Legal Solutions | Thomson Reuters

Kathleen Hogan
Knowledge Integration,
at McCarthy Tétrault LLP

Unlocking the power of
knowledge integration

Kathleen Hogan is no stranger to challenges, but she welcomes them with open arms both at work and home. Just recently, she took up skiing with the ultimate goal of keeping up with her two children. Now she's tackling different slopes as director of Knowledge Integration at McCarthy Tétrault LLP, Canada's leading business law and litigation firm. Since she began in January 2017, knowledge management (rebranded to Knowledge Integration) has leveled up thanks to her leadership and her tool of choice: Thomson Reuters Practical Law.

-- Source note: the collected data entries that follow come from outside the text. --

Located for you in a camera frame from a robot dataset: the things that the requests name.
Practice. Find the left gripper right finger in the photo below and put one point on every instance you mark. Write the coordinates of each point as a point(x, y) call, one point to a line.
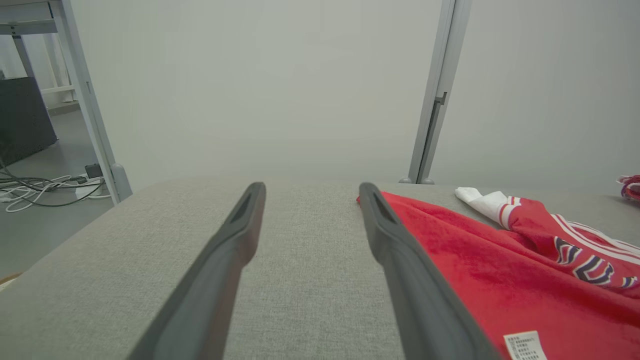
point(420, 310)

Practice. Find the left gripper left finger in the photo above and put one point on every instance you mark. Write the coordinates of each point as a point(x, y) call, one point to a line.
point(210, 300)

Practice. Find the red shirt white sleeves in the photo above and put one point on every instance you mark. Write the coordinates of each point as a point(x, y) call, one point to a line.
point(475, 270)

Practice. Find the red shorts white trim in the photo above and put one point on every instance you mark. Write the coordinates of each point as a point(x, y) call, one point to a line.
point(631, 189)

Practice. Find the white power strip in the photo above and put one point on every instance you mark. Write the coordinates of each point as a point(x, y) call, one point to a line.
point(87, 191)

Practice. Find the black power adapter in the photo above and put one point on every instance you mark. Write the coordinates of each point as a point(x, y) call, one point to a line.
point(93, 171)

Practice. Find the white shelf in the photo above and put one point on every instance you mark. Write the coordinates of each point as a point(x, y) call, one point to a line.
point(57, 90)

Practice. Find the dark grey cabinet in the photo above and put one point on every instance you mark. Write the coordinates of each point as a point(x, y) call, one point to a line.
point(22, 120)

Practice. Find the grey partition end post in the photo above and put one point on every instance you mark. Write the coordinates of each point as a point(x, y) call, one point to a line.
point(85, 90)

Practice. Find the grey partition post two feet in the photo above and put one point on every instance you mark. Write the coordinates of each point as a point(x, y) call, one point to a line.
point(445, 50)

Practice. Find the grey table frame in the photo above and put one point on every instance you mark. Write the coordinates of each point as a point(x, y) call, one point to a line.
point(25, 15)

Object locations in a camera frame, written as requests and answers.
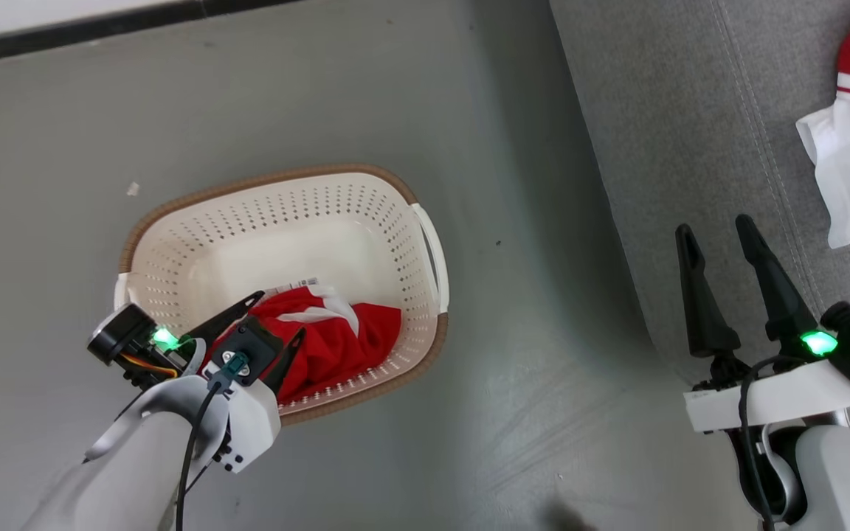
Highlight grey fabric sofa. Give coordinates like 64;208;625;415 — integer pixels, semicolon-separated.
549;0;850;369

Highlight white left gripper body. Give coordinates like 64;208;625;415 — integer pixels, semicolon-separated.
87;302;283;473

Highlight red garment with white band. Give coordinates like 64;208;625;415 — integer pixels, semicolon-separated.
207;284;402;405

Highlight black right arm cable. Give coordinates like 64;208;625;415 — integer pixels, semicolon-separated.
736;354;802;531

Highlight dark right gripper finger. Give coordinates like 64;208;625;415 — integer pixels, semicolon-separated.
674;223;742;360
735;214;818;353

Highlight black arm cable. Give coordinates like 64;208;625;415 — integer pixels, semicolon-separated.
736;354;802;531
174;376;223;531

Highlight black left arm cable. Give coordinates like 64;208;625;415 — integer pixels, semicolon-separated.
174;376;223;531

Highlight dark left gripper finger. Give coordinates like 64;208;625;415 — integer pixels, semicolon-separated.
263;327;308;395
183;291;266;347

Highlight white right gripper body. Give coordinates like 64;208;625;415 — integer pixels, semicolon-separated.
683;333;850;433

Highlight cream perforated laundry basket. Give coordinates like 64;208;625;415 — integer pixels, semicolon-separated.
114;164;450;427

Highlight black wall baseboard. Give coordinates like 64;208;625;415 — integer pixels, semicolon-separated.
0;0;300;67

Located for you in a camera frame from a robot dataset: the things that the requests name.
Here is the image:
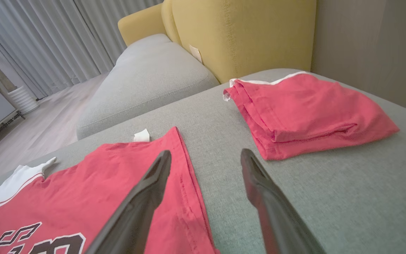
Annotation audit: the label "grey pleated curtain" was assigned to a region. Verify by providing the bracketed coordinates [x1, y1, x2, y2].
[0, 0, 165, 100]

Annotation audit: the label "small grey sofa seat cushion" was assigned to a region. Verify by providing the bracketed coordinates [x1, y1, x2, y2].
[76, 34, 221, 141]

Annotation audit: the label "red shorts with white trim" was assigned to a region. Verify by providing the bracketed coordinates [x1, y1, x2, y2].
[223, 71, 400, 161]

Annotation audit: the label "white sofa label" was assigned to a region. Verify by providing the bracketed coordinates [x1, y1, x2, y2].
[189, 44, 203, 64]

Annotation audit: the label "red jersey with white sleeves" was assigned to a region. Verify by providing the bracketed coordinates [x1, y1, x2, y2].
[0, 126, 221, 254]

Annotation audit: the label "white ribbed cylinder appliance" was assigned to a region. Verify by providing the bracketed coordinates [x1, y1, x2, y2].
[7, 86, 40, 115]

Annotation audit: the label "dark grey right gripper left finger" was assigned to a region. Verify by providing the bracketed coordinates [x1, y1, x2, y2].
[85, 150, 172, 254]

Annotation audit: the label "yellow sofa back cushion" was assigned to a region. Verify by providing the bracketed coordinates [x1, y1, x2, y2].
[117, 3, 175, 47]
[161, 0, 317, 84]

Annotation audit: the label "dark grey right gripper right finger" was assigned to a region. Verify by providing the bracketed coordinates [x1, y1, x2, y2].
[240, 148, 327, 254]

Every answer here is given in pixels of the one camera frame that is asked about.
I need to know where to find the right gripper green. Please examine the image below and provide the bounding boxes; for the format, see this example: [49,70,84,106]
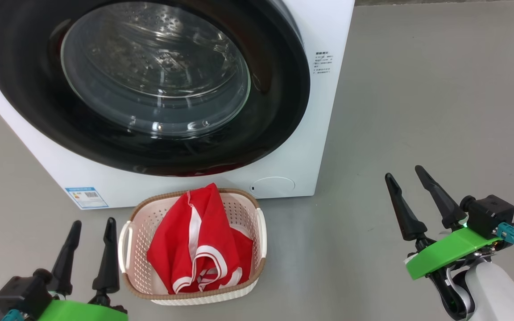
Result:
[385,165,505,319]

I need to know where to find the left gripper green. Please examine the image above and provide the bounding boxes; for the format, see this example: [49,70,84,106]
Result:
[37,217,129,321]

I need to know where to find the red white sports shirt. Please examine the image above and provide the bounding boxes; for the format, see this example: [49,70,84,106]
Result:
[146,183,246,295]

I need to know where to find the red sports shorts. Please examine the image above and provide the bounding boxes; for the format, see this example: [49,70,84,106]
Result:
[232,225,254,277]

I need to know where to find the washing machine door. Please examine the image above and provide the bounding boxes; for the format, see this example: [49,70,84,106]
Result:
[0,0,311,177]

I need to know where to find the white front-load washing machine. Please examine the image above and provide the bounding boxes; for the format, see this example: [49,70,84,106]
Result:
[0,0,356,210]

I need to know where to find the cream perforated laundry basket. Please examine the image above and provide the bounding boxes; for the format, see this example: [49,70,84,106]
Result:
[118,187,267,306]

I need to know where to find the blue energy label sticker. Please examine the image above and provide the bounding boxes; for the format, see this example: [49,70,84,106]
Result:
[65,187,109,210]

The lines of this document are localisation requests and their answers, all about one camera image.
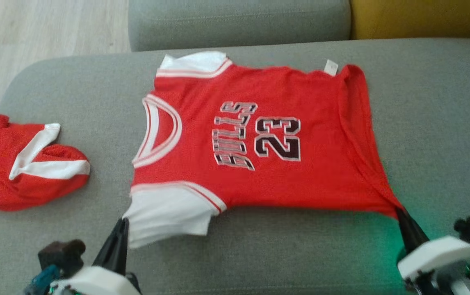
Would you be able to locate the wide grey sofa chaise cushion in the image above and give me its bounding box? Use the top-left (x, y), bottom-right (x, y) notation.
top-left (0, 38), bottom-right (470, 295)

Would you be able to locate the grey sofa seat cushion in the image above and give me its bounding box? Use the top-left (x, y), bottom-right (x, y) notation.
top-left (128, 0), bottom-right (351, 52)

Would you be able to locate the yellow sofa backrest cushion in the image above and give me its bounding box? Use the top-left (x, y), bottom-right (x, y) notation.
top-left (350, 0), bottom-right (470, 40)

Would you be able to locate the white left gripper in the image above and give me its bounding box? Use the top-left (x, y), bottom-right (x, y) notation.
top-left (50, 218), bottom-right (141, 295)

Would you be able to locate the left cable with teal connector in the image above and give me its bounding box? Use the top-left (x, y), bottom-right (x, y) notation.
top-left (24, 264), bottom-right (61, 295)

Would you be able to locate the red Bulls 23 jersey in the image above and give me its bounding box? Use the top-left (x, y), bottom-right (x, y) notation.
top-left (122, 51), bottom-right (404, 249)

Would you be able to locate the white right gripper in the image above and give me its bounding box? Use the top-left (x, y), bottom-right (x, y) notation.
top-left (396, 208), bottom-right (470, 283)

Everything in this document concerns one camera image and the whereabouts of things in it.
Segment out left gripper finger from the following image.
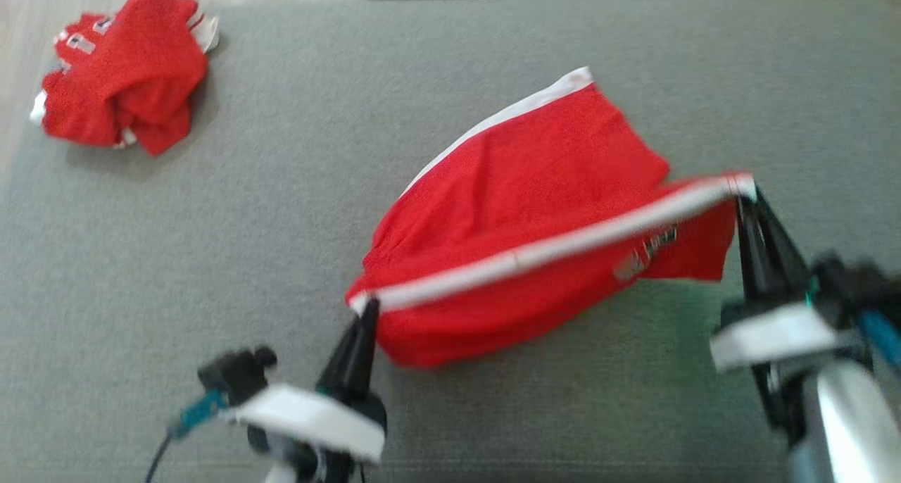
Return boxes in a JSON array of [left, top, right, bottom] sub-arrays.
[[351, 299, 382, 400], [316, 299, 372, 400]]

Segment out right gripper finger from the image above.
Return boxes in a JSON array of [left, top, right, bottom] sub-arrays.
[[736, 195, 772, 305], [752, 185, 811, 303]]

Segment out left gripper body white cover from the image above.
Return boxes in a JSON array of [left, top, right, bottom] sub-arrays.
[[224, 383, 389, 483]]

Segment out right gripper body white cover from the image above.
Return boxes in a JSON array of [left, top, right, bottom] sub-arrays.
[[710, 295, 857, 428]]

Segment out red shorts with white stripes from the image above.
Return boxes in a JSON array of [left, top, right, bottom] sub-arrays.
[[346, 66, 757, 369]]

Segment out red Bulls 23 jersey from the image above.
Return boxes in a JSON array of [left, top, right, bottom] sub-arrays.
[[30, 0, 220, 157]]

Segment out large grey sofa ottoman cushion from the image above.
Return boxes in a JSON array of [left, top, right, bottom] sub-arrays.
[[0, 0, 901, 483]]

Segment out blue-tipped right camera cable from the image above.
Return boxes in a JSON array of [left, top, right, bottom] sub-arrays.
[[857, 310, 901, 369]]

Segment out blue-tipped camera cable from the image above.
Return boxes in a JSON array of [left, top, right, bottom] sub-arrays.
[[144, 390, 230, 483], [857, 310, 901, 369]]

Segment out blue-tipped left camera cable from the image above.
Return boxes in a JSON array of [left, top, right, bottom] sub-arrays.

Hogan is a self-proclaimed early adopter of technology. For instance, she was one of the first in legal knowledge management to jump onto Twitter® and sing its praises. She's a big risk-taker in her personal and professional lives and is comfortable with change, having moved from a national firm to a private group of manufacturing companies and from there to directing legal knowledge management at a global bank – pursuing her career goals no matter where they take her.

Now empowered with a new technological solution, she's taking her firm to new heights.

Challenge

Deriving meaning from a mountain of knowledge

My challenge is how to manage and mobilize all forms of knowledge assets at the firm. The goal is to aggregate precedents, proposals, RFPs ... in other words, managing everything to connect the dots and derive knowledge from these pieces. That way, our teams have better, more contextualized access to everything they need.

Hand in hand with that goal is the question: How can we become better service providers directly to our clients? How can we help them with their day-to-day problems in addition to the broader objective at hand?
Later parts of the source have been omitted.